▶ MATERIAL FOR THE TASK

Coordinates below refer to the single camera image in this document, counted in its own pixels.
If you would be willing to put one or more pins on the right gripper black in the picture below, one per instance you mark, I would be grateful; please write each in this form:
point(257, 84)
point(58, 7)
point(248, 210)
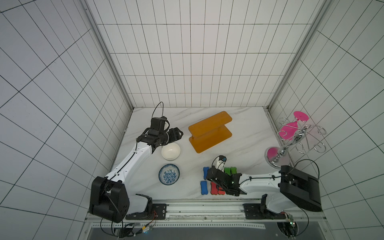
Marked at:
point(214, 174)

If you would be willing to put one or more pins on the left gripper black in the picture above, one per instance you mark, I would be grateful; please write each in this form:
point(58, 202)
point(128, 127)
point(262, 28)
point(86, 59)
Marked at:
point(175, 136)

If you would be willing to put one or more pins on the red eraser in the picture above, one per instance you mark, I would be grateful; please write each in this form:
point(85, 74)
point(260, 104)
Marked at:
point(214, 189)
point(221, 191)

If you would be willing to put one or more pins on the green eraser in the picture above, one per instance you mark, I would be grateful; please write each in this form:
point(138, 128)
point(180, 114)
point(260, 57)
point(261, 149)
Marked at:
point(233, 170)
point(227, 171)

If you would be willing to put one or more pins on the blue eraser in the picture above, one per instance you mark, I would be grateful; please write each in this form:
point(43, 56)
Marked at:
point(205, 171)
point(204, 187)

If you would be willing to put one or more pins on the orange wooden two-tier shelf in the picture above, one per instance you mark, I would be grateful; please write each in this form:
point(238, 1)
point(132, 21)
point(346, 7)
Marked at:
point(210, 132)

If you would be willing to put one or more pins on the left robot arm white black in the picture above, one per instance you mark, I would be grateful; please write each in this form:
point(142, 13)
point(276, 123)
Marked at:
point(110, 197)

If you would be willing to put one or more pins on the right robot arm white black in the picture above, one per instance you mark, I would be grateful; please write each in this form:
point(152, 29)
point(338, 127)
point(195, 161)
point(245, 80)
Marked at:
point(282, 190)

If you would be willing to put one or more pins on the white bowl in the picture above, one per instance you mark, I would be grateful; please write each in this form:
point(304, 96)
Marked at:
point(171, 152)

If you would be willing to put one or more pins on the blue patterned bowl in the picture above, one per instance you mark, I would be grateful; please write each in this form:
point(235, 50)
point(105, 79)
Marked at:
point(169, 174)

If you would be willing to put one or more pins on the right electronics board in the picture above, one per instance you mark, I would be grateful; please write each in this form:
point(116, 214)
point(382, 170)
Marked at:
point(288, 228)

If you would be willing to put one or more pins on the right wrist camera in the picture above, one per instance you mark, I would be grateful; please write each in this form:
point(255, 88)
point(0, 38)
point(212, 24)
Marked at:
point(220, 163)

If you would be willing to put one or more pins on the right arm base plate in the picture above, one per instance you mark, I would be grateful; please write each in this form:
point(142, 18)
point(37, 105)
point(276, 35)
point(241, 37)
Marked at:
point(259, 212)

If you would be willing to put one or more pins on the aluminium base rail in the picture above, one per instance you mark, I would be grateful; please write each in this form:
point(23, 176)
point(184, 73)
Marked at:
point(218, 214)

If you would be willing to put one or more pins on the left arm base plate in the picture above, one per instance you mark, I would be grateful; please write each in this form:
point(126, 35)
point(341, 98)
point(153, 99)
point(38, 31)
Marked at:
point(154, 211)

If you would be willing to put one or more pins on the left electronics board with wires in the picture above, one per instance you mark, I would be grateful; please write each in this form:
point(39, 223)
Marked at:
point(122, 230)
* * *
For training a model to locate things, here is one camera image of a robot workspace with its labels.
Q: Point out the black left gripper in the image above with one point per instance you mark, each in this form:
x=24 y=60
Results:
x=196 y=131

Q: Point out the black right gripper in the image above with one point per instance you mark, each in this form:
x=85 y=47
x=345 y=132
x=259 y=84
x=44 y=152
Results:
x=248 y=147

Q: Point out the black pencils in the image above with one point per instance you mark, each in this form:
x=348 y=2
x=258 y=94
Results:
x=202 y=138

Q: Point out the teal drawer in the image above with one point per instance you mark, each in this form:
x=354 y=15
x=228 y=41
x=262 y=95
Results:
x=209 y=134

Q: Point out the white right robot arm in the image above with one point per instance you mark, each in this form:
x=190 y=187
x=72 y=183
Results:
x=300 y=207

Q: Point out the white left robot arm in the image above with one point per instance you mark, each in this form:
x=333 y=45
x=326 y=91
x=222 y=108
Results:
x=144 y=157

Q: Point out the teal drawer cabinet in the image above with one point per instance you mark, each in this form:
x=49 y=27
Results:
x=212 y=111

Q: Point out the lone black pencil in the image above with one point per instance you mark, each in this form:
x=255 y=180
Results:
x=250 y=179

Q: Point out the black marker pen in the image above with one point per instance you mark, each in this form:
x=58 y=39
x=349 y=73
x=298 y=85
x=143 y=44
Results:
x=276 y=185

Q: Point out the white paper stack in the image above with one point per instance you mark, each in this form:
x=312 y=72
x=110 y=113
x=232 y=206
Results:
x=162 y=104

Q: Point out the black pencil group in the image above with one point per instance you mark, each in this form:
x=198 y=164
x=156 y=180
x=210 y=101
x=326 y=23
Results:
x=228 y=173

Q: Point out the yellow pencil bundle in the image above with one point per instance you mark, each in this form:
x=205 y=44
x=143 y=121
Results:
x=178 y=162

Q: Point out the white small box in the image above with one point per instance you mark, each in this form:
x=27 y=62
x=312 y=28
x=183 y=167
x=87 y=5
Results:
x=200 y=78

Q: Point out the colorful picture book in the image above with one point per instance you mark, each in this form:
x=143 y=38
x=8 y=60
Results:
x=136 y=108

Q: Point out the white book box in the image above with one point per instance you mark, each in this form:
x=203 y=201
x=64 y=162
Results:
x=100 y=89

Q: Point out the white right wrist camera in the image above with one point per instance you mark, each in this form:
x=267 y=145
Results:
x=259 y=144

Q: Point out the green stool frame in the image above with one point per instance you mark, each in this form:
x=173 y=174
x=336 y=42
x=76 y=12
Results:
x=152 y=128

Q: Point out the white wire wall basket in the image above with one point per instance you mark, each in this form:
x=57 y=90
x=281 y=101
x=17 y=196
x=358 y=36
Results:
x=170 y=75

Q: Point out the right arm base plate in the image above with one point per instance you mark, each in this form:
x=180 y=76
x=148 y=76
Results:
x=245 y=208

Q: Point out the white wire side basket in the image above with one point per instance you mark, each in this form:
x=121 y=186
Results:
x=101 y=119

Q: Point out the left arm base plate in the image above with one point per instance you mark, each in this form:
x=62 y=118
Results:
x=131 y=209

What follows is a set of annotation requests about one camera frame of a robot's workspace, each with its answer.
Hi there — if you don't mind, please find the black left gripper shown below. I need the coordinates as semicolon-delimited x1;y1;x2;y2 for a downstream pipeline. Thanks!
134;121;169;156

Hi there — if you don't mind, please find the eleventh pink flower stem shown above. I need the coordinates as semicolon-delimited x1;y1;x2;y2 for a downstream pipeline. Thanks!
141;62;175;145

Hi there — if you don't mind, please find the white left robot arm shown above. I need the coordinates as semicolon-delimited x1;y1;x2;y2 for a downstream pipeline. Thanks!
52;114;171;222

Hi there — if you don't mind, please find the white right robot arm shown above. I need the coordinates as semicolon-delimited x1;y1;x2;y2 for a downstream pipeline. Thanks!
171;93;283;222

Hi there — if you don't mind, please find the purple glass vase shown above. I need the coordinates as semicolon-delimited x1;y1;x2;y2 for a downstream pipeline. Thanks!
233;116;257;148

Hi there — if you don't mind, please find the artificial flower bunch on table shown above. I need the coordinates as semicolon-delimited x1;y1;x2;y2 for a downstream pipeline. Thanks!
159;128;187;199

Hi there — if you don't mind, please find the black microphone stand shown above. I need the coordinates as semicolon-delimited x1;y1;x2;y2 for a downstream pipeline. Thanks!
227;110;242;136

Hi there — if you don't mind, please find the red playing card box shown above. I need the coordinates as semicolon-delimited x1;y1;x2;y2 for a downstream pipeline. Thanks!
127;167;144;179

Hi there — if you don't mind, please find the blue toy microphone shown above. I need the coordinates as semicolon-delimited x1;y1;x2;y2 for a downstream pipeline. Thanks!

▶ DIRECTIONS
Reproduce the listing above only between the lines holding "Coordinates below refer" and "on the white", inclusive. Every line must match exactly, and pictures are dropped.

▶ ANSWER TO THE PROBLEM
Coordinates below refer to the single camera image in this document, counted in its own pixels.
If you would be willing to put one or more pins on the right gripper black in the picture below, one per instance you mark, I would be grateful; please write each in this form:
point(257, 84)
point(58, 7)
point(248, 210)
Marked at:
point(214, 174)

If you would be willing to put one or more pins on the left gripper black in the picture above, one per instance you mark, I would be grateful; please write each in this form:
point(58, 202)
point(128, 127)
point(262, 28)
point(86, 59)
Marked at:
point(175, 136)

If you would be willing to put one or more pins on the red eraser in the picture above, one per instance you mark, I would be grateful; please write each in this form:
point(85, 74)
point(260, 104)
Marked at:
point(214, 189)
point(221, 191)

If you would be willing to put one or more pins on the green eraser in the picture above, one per instance you mark, I would be grateful; please write each in this form:
point(138, 128)
point(180, 114)
point(260, 57)
point(261, 149)
Marked at:
point(233, 170)
point(227, 171)

If you would be willing to put one or more pins on the blue eraser in the picture above, one per instance you mark, I would be grateful; please write each in this form:
point(43, 56)
Marked at:
point(205, 171)
point(204, 187)

If you would be willing to put one or more pins on the orange wooden two-tier shelf in the picture above, one per instance you mark, I would be grateful; please write each in this form:
point(238, 1)
point(132, 21)
point(346, 7)
Marked at:
point(210, 132)

If you would be willing to put one or more pins on the left robot arm white black in the picture above, one per instance you mark, I would be grateful; please write each in this form:
point(142, 13)
point(276, 123)
Marked at:
point(110, 197)

If you would be willing to put one or more pins on the right robot arm white black in the picture above, one per instance you mark, I would be grateful; please write each in this form:
point(152, 29)
point(338, 127)
point(195, 161)
point(245, 80)
Marked at:
point(282, 190)

If you would be willing to put one or more pins on the white bowl in the picture above, one per instance you mark, I would be grateful; please write each in this form:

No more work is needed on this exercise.